Introduced in 1967, the "Vox V261 Delta" 6-string guitar shared the same body shape as the Phantom, but employed several 9-volt on-board effects, including an E tuner, distortion booster, treble and bass boosters and a repeat percussion effect. Instead of three single coil pickups, the Delta was fitted with two Vox Ferro-Sonic high output, wide range pickups, with rectangular black plastic surrounds. The headstock had a black finish and the VOX logo was inlaid in mother of pearl. The Delta came complete with a Bigsby-style tremolo as well. Only available in white, V261 Deltas were made for Vox in Italy by Eko. A bass version was also produced, with two Ferro-Sonic pickups. It is believed that the Delta was only available in 1967 and 1968.

The guitar shared many of the practical problems of similar unusually-shaped guitars, such as Gibson's Flying V. Its shape made it difficult to play sitting down, and its polyester finish scratched easily at its corners.

Numerous copies of the Vox Phantom's distinctive five-sided body design were manufactured, by companies such as Teisco and Kawai, under the Domino brand name. Contemporary copies are also manufactured by companies such as Eastwood Guitars (called the VG6) and Jay Turser (called the Phantasia). Jack Charles, of the US firm Phantom Guitarworks, continues to build replicas of the Phantom and other VOX models.

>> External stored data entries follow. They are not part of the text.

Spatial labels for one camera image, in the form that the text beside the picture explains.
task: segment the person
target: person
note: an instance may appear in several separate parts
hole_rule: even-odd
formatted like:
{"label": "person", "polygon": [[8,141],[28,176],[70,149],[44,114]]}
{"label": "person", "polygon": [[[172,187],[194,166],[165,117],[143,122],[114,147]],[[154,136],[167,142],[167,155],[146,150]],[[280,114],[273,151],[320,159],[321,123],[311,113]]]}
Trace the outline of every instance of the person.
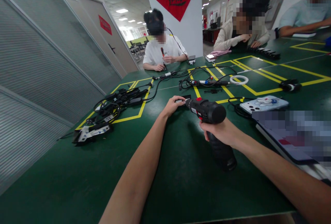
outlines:
{"label": "person", "polygon": [[292,5],[279,22],[279,36],[314,31],[331,25],[330,0],[300,0]]}
{"label": "person", "polygon": [[161,11],[153,9],[151,13],[145,13],[144,21],[149,33],[155,38],[146,45],[143,61],[145,70],[163,71],[163,63],[171,64],[188,59],[188,54],[178,37],[165,34],[166,27]]}
{"label": "person", "polygon": [[[140,222],[157,171],[167,120],[184,104],[185,98],[181,96],[169,99],[126,166],[100,219],[100,224]],[[330,223],[331,187],[243,133],[227,118],[220,124],[200,122],[200,127],[206,140],[209,131],[223,143],[243,153],[310,223]]]}
{"label": "person", "polygon": [[233,18],[226,21],[214,44],[214,51],[258,48],[267,43],[270,34],[264,24],[264,14],[270,0],[242,0]]}

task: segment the white pillar
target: white pillar
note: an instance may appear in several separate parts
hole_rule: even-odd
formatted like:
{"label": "white pillar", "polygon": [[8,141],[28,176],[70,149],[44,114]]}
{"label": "white pillar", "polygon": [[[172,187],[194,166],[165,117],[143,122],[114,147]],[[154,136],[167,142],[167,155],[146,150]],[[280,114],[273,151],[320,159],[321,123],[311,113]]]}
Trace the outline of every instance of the white pillar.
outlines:
{"label": "white pillar", "polygon": [[165,25],[177,36],[189,55],[203,56],[202,47],[202,0],[190,0],[181,21],[176,19],[157,0],[149,0],[152,9],[159,9]]}

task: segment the hand
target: hand
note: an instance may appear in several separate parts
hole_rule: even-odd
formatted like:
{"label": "hand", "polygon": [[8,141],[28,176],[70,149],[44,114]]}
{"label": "hand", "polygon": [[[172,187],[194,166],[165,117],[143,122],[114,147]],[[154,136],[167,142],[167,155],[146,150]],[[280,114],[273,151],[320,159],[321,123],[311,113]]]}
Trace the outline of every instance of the hand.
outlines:
{"label": "hand", "polygon": [[246,134],[240,131],[228,118],[219,124],[207,124],[200,122],[200,127],[204,131],[206,141],[209,141],[207,131],[211,132],[217,139],[233,148],[240,146],[240,143],[247,140]]}
{"label": "hand", "polygon": [[329,25],[331,25],[331,17],[329,17],[328,19],[325,19],[325,20],[321,21],[321,27],[329,26]]}
{"label": "hand", "polygon": [[162,114],[164,114],[167,117],[170,117],[179,106],[183,106],[185,104],[185,98],[182,96],[173,96],[169,99],[166,107],[164,110],[162,110]]}
{"label": "hand", "polygon": [[174,56],[164,56],[163,60],[167,63],[172,64],[172,63],[176,62],[176,57],[174,57]]}
{"label": "hand", "polygon": [[252,44],[251,44],[251,48],[258,48],[260,47],[262,44],[260,41],[254,41]]}
{"label": "hand", "polygon": [[242,34],[241,39],[243,42],[247,42],[252,37],[251,34]]}
{"label": "hand", "polygon": [[163,71],[164,70],[164,65],[158,64],[154,66],[154,71]]}

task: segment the light blue shirt
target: light blue shirt
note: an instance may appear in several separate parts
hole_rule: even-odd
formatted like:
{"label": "light blue shirt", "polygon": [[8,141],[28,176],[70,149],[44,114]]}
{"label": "light blue shirt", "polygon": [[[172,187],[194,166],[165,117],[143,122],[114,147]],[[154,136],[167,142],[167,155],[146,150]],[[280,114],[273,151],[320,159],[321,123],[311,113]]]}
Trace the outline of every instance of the light blue shirt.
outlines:
{"label": "light blue shirt", "polygon": [[279,29],[283,26],[302,27],[323,21],[331,17],[331,1],[310,3],[301,0],[289,8],[279,22]]}

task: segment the drill handle
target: drill handle
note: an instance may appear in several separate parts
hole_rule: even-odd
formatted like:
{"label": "drill handle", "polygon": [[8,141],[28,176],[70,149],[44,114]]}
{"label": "drill handle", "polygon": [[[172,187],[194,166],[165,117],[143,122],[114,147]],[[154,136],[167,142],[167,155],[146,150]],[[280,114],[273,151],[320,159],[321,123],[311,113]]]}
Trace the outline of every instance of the drill handle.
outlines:
{"label": "drill handle", "polygon": [[237,161],[233,154],[232,147],[225,145],[208,131],[207,136],[213,150],[216,163],[223,169],[223,171],[233,170],[237,165]]}

In the late 1990s, VOX reissued USA-built versions of the Phantom, Mark III Teardrop and Mando guitars. The USA models are considered to be the most playable versions of the instruments ever made according to The Ultimate Guitar Book by Tony Bacon

In 2011, VOX reintroduced the original pentagonal body shape in its Apache series. The travel guitar hosts a two-channel guitar amplifier, speakers, several rhythm patterns, and an E-String tuner.